Vous parlez beaucoup de la Chine et de son modèle. En quoi la société occidentale devrait-elle s’en inspirer selon vous ?
La société occidentale n’est pas prête pour deux raisons. D’abord, parce que nous sommes une société cartésienne, très performante dans le monde industriel. Mais cela ne nous rend pas forcément performant dans le monde numérique. Le deuxième problème, générale à l’humanité, c’est cette difficulté à vivre dans l’incertitude. On peut vivre dans un monde où il y a des risques calculables mais vivre dans un monde de menaces inédites, ça c’est difficile pour l’humanité.
La grande erreur que nous faisons nous, c’est que comme nous sommes en position de force, comme les Chinois il y a deux siècles, on les méprise par leur inculture, leur dictature, leur pollution. Au lieu de se dire, ils ont trouvé une façon plus intelligente de se réinventer, à nous de réinventer à notre tour. Sans faire nécessairement comme eux, mais en étant beaucoup plus créatif, plus innovant.
Avez-vous un message optimiste pour les jeunes ?

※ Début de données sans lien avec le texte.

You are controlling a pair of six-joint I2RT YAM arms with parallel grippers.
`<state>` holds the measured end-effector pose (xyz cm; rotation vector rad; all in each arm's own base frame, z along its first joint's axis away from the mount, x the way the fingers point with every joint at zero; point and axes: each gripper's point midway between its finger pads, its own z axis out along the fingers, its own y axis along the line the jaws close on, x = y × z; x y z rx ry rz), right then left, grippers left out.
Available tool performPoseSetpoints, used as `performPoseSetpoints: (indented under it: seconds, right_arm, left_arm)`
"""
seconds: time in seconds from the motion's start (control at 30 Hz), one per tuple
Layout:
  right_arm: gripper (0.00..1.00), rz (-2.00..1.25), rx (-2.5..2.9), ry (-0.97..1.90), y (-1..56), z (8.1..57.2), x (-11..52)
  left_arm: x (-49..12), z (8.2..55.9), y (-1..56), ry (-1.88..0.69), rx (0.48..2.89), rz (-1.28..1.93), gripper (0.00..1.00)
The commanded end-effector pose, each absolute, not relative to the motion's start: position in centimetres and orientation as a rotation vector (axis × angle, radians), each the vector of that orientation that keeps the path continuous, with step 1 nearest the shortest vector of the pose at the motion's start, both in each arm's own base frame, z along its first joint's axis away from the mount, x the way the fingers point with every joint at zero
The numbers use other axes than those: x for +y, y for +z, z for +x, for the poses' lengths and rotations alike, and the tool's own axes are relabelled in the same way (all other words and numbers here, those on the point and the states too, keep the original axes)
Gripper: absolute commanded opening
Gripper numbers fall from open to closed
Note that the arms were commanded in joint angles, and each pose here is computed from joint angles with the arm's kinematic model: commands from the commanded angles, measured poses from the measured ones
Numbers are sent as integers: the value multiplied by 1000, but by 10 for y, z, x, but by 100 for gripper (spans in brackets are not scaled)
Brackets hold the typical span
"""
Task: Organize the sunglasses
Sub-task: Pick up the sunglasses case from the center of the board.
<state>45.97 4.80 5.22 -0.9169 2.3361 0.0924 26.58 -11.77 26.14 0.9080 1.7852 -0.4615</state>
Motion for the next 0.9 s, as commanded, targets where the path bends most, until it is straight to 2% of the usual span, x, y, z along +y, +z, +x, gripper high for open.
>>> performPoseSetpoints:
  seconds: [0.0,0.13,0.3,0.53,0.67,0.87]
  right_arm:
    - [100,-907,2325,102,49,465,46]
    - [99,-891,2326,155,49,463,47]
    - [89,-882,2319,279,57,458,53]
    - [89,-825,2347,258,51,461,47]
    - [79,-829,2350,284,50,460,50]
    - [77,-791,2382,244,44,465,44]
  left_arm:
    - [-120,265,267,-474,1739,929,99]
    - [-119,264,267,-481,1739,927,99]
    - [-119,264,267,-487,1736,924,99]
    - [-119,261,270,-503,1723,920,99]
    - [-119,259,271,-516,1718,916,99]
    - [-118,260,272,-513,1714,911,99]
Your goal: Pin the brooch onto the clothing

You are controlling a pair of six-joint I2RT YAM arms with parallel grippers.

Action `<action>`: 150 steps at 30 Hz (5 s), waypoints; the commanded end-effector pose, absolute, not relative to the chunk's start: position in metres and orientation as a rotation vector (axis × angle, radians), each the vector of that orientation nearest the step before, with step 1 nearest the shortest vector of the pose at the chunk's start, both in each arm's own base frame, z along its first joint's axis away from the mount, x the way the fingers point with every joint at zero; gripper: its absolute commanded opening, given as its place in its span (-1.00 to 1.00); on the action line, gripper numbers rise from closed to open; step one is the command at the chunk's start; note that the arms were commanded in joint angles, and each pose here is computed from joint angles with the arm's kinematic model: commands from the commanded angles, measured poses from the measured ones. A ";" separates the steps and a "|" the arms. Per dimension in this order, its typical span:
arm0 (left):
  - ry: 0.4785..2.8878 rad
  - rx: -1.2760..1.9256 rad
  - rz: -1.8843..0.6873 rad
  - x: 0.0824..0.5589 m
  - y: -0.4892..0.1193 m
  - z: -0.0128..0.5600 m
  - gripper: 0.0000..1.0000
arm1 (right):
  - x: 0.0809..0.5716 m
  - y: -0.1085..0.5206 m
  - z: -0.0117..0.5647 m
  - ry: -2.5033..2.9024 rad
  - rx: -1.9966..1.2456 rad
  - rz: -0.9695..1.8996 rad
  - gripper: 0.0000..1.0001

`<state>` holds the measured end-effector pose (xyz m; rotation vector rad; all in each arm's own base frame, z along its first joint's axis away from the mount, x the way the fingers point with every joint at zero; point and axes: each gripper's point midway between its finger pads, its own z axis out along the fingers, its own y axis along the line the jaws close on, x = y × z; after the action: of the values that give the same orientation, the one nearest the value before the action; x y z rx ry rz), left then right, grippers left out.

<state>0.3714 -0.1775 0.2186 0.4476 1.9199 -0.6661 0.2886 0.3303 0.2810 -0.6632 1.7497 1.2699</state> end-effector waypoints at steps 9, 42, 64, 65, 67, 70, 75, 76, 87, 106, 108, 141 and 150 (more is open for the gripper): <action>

On a toutes les solutions pour résoudre toutes les crises. Nous avons de très grandes crises réelles : la biodiversité, la crise environnementale, les crises de l’énergie. Mais, on a déjà les éléments pour les contrer, il suffit de les appliquer. Le problème de l’humanité, c’est qu’elle marche bien quand elle a le couteau sous la gorge. 9% des Français pensent que demain sera meilleur qu’aujourd’hui et 90% pensent qu’il sera moins bien. En Chine, les chiffres sont exactement inversés. Ça c’est ma critique du message de la collapsologie et Pablo Servigne en particulier. Il faut y croire, il faut savoir qu’on a tous les moyens de s’en sortir, et que l’avenir peut être encore meilleur qu’on ne peut l’imaginer. Le monde peut être formidable mais il faut déjà le vouloir et y croire.
Enfin, ce qui est très important pour les jeunes, c’est de lire les gens qui ne pensent pas comme vous. Si vous êtes anti-Chinois, regardez des vidéos de pro-Chinois, si vous êtes pro-Palestiniens, regardez des vidéos d’Israéliens. Ce qui menace le plus les jeunes, c’est l’algorithme de Google: vous avez lu ce site donc vous aimerez cela. J’espère qu’un jour quelqu’un va inventer l’algorithme de tout ce que vous détestez. Ce qui nous menace, c’est une pensée unique généralisée mais modulaire, c’est à dire que chacun sera dans sa bulle de pensée unique. Il faut absolument sortir de sa bulle de pensée unique.